Испугавшись получить несколько дырок на животе, женщина рванула прочь. Долго еще хозяйка хохотала, когда увидела рваный подол платья нахалки, который она разорвала, нацепив его на железные колья. Смех смехом, а с мужиком разобраться надо. Это что еще за мода — бабы для своих дочек хахаля ищут? Поставив вилы в сенях, Глафира отправилась к спящему мужу, который зачастую ночует на печке. Но увы, Федоса она там не обнаружила. Посидев пять минут на лавке, подумав, порассуждав, где может шлындать Федос, Глафира обошла дом вокруг, заглянула в сарай, не поленилась слазить на сеновал. Мужика будто корова языком слизала. И почему Глафира проспала побег? Двери скрипят – будь здоров! Полы тоже не из льда постелены – половицы кряхтят каждый раз, когда по ним даже на цыпочках проскальзываешь, а все ж упустила жена мужа. На дворе второй час ночи, добрые люди спят давно, отдыхают, а у Глафиры сердце ноет.
— И где же тебя черти носят, ирод проклятый? – забеспокоилась она. – А ежели б эта чучундра не притащилась, так бы не заметила в доме пропажи, которая – как ни в чем не бывало – по девкам шатается, нужду справляет. Эх, ну и куркуль же ты, Федос. Куркуль и есть.

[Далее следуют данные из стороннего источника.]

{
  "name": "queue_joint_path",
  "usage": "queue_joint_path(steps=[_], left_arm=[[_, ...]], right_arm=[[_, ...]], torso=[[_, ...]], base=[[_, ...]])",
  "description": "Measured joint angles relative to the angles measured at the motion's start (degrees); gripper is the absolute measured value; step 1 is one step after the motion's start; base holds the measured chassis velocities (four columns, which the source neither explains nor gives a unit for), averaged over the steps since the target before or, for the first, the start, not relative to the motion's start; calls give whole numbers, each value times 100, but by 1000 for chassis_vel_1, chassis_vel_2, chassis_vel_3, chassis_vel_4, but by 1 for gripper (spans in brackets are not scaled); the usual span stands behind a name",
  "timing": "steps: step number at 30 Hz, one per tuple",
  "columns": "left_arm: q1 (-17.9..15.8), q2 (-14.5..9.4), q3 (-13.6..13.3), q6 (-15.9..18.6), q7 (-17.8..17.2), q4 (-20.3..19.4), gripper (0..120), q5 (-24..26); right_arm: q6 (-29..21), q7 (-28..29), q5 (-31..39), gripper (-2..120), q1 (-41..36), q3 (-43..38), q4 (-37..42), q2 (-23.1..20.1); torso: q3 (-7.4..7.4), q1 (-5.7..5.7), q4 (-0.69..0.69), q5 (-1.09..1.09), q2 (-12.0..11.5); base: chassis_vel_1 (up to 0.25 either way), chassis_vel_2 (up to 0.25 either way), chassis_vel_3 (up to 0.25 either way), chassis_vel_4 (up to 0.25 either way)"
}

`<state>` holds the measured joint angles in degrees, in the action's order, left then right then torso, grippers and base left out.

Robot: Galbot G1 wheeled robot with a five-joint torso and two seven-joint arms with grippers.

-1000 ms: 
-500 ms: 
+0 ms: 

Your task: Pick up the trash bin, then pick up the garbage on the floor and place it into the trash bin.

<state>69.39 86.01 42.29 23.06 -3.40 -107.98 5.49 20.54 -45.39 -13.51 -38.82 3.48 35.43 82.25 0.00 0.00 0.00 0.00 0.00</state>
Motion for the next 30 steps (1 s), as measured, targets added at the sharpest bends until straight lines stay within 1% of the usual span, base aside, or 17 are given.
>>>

Не дождавшись мужа, Глафира уснула, сидя на лавке. Рано утром просыпается, а над печкой храп стоит. Да такой, что мертвого разбудит.
— Ты где был? – вскочив на лавку, женщина стукнула мужа кулаком по ноге. – Куда ходил? У кого ночевал? Отвечай, собачья твоя печенка!
Подняв голову, Федос нахмурил брови.
— Сдурела, чо ли? Али приснилось? – и перевернулся на другой бок.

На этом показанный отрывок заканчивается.